# If You Like the Wilcoxon Test You Must Like the Proportional Odds Model

Clearly, the dependence of the proportional odds model on the assumption of proportionality can be over-stressed. Suppose that two different statisticians would cut the same three-point scale at different cut points. It is hard to see how anybody who could accept either dichotomy could object to the compromise answer produced by the proportional odds model. — Stephen Senn

# Background

The Wilcoxon-Mann-Whitney two-sample rank-sum test is a special case of the proportional odds (PO) ordinal logistic regression model. The numerator of the PO model score \(\chi^2\) test for comparing two groups without covariate adjustment is exactly the Wilcoxon statistic. The equivalence of the PO model and the Wilcoxon test in this simple two-group setting is perhaps demonstrated more compellingly by showing how the Wilcoxon test statistic may be accurately approximated by a simple function of the odds ratio (OR) estimate from the PO model, even when PO is strongly violated.

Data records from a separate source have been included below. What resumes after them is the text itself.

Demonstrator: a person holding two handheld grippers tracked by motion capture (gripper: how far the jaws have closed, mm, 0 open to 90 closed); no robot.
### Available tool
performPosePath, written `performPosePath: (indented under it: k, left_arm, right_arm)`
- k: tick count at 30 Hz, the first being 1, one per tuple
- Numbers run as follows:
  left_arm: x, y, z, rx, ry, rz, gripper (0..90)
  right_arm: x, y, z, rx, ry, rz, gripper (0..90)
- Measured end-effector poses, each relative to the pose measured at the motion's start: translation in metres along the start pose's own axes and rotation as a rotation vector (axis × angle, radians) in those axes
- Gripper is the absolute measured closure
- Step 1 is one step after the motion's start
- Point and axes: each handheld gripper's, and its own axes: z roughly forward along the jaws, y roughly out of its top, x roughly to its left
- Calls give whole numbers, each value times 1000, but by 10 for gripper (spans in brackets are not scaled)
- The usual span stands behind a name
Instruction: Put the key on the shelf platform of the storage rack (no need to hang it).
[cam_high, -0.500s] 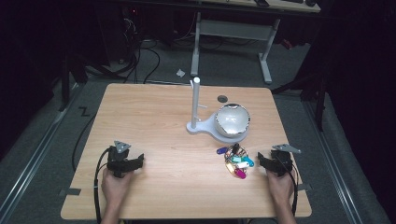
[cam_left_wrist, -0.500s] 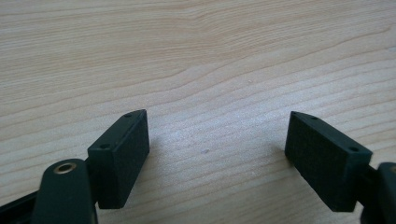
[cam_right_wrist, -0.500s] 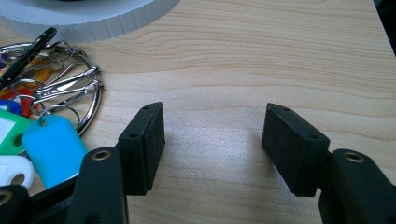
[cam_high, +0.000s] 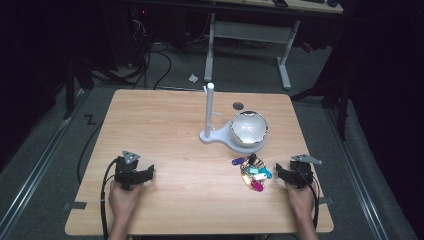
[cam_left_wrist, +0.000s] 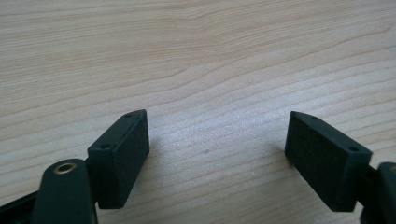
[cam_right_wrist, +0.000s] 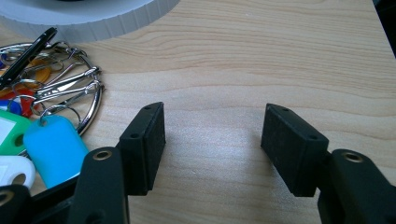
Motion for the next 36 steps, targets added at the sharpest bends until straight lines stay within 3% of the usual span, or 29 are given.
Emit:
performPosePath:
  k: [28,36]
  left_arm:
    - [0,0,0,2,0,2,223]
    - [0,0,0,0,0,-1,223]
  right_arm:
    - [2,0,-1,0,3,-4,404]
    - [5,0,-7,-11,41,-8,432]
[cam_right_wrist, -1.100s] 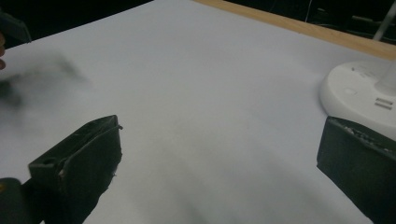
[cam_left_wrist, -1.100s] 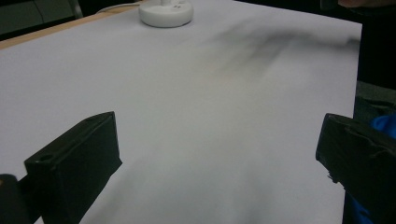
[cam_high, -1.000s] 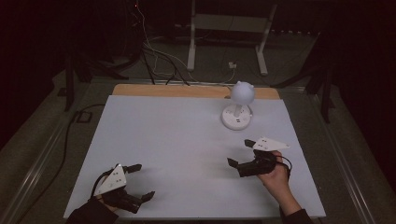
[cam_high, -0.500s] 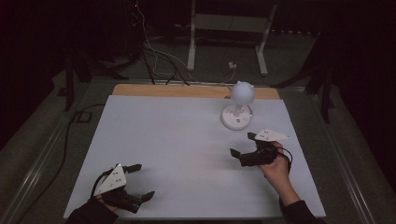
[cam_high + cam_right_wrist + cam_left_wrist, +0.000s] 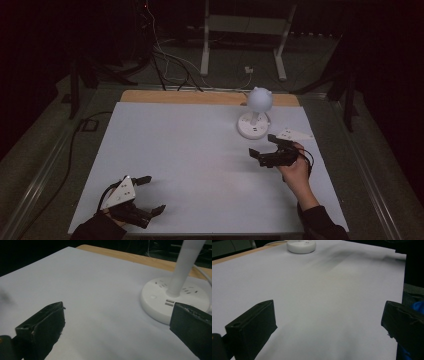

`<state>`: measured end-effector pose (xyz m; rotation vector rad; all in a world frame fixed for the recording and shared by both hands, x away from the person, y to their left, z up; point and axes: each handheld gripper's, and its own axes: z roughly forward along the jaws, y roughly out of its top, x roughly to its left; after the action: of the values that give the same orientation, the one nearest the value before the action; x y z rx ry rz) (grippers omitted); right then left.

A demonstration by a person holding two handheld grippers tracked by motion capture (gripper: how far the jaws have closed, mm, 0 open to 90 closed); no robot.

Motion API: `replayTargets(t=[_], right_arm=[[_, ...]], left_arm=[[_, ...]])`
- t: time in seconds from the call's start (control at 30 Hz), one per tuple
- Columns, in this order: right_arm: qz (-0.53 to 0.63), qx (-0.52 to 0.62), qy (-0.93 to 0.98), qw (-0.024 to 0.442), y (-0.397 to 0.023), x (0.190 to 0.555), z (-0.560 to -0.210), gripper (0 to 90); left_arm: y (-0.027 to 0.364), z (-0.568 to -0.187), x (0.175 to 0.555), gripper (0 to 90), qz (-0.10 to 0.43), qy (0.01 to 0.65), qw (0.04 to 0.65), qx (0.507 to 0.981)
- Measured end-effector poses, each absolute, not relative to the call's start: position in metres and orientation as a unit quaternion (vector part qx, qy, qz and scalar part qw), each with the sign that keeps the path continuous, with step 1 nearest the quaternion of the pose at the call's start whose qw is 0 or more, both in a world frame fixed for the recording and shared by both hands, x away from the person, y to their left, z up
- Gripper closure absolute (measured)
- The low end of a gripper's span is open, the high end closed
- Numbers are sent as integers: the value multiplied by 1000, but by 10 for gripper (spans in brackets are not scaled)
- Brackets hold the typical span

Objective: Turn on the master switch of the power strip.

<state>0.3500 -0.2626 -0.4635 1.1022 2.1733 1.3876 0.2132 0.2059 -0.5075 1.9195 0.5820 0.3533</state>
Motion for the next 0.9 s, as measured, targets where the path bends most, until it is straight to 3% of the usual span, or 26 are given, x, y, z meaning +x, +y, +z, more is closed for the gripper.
replayTargets(t=[0.9], right_arm=[[460, 435, 754, 177, -278, 402, -463, 0]], left_arm=[[206, -508, 213, 2, 149, 243, 523, 803]])
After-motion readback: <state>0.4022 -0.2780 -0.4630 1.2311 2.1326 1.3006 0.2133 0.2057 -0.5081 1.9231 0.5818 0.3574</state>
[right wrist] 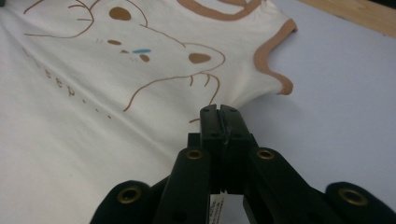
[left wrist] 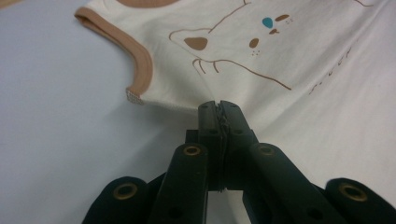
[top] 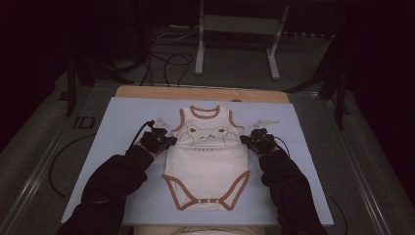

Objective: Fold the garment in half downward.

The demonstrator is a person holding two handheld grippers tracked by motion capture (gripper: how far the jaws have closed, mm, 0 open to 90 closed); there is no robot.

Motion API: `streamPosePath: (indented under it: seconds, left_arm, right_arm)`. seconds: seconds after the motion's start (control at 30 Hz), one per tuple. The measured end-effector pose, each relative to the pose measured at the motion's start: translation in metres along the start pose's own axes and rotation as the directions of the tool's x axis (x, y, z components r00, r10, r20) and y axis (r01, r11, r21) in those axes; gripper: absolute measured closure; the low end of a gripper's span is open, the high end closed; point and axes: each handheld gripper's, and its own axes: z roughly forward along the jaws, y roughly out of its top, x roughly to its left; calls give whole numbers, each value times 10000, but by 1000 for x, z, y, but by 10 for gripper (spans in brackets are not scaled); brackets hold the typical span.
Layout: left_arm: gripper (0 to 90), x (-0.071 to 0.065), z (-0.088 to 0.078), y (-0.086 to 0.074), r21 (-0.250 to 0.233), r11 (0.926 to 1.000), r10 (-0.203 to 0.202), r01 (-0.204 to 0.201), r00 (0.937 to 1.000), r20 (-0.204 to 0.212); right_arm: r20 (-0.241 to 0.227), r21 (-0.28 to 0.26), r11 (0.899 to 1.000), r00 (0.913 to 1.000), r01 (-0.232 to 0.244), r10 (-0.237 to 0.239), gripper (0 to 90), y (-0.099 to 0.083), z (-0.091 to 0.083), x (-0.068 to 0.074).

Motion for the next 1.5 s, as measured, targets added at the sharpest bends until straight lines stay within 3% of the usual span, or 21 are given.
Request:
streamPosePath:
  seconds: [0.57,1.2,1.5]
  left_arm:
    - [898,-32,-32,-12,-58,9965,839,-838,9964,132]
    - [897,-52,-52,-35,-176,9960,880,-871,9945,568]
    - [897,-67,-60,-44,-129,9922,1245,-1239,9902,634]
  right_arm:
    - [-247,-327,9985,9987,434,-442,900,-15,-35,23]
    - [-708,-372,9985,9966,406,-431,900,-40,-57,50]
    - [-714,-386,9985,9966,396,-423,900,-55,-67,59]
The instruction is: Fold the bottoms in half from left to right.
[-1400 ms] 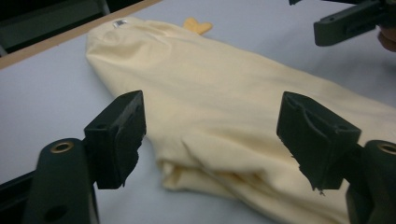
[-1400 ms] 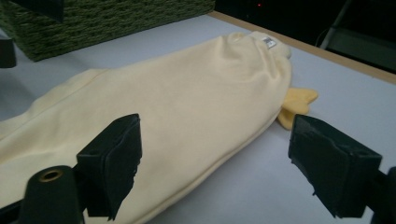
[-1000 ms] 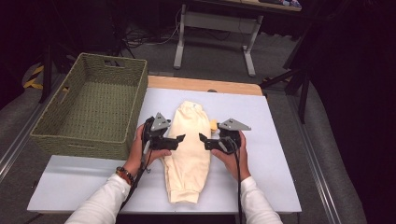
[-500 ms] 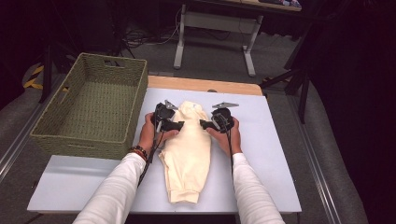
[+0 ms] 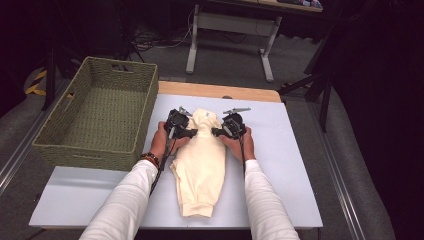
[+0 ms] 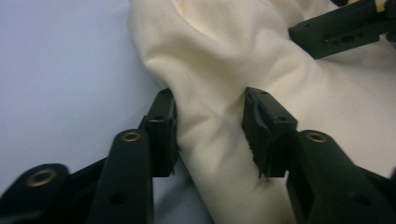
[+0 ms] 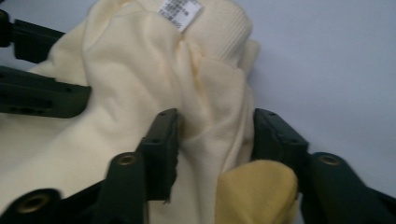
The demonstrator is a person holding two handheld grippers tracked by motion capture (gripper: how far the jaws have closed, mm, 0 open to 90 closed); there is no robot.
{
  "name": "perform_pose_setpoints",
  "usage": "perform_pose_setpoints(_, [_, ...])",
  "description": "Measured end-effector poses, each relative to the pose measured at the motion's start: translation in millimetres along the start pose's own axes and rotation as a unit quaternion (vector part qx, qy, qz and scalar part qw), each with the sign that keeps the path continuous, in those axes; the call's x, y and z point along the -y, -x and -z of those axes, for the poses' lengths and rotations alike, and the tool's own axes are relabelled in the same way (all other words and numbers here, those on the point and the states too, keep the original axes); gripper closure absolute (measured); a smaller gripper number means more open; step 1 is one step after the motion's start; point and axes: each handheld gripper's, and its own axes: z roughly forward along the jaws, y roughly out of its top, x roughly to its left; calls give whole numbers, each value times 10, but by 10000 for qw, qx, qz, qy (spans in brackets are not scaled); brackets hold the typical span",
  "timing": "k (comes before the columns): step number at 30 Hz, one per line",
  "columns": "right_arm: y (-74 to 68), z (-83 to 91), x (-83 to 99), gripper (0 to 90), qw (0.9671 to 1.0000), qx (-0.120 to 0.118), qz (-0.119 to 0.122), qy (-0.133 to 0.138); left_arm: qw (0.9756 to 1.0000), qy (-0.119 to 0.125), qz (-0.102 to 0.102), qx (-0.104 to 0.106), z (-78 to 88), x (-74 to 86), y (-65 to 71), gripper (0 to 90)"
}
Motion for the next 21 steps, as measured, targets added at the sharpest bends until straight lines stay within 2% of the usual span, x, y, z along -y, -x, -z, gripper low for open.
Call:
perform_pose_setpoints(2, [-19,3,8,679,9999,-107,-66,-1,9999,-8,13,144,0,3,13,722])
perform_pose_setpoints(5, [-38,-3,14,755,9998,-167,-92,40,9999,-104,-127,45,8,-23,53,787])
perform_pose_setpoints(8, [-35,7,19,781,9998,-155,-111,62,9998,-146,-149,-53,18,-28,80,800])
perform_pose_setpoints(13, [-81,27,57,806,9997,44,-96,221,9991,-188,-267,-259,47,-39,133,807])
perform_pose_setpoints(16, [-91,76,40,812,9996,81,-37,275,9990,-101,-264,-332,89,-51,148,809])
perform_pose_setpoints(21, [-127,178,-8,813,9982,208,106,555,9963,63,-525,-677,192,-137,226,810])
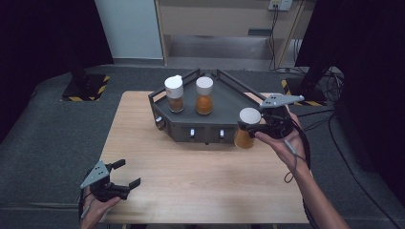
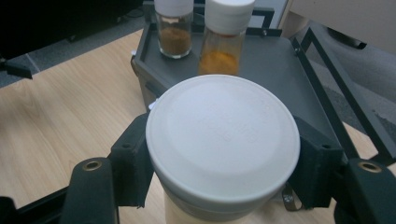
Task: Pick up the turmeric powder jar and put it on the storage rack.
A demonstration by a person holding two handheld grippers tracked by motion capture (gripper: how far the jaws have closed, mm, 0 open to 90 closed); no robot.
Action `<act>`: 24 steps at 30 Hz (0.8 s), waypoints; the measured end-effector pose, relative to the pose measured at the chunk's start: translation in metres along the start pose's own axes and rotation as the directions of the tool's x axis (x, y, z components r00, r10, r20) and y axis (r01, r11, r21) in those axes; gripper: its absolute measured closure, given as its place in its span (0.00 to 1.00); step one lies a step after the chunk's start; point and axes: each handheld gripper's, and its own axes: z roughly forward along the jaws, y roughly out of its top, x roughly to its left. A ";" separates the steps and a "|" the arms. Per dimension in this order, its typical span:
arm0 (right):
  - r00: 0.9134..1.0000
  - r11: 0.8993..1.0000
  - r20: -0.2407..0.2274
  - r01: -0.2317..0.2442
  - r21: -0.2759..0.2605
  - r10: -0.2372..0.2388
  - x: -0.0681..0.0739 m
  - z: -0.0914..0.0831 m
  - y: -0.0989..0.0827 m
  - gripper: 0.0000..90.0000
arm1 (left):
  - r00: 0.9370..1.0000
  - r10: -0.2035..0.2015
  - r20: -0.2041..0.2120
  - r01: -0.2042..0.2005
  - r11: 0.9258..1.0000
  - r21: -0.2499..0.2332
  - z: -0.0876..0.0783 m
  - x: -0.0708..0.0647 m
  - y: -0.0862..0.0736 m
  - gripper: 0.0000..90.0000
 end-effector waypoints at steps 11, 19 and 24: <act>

In Violation of Proportional Odds is Not Fatal I used simulation to derive an accurate approximation to the Wilcoxon statistic from the PO model group 2 : group 1 odds ratio estimate (OR). When the Wilcoxon statistic is re-scaled to have a 0-1 range, i.e., to a *concordance probability* \(c\), the approximation is \[c = \frac{\mathrm{OR}^{0.66}}{1 + \mathrm{OR}^{0.66}}\]

Over a wide variety of simulated datasets, this approximation has a mean absolute error of 0.002^{1}.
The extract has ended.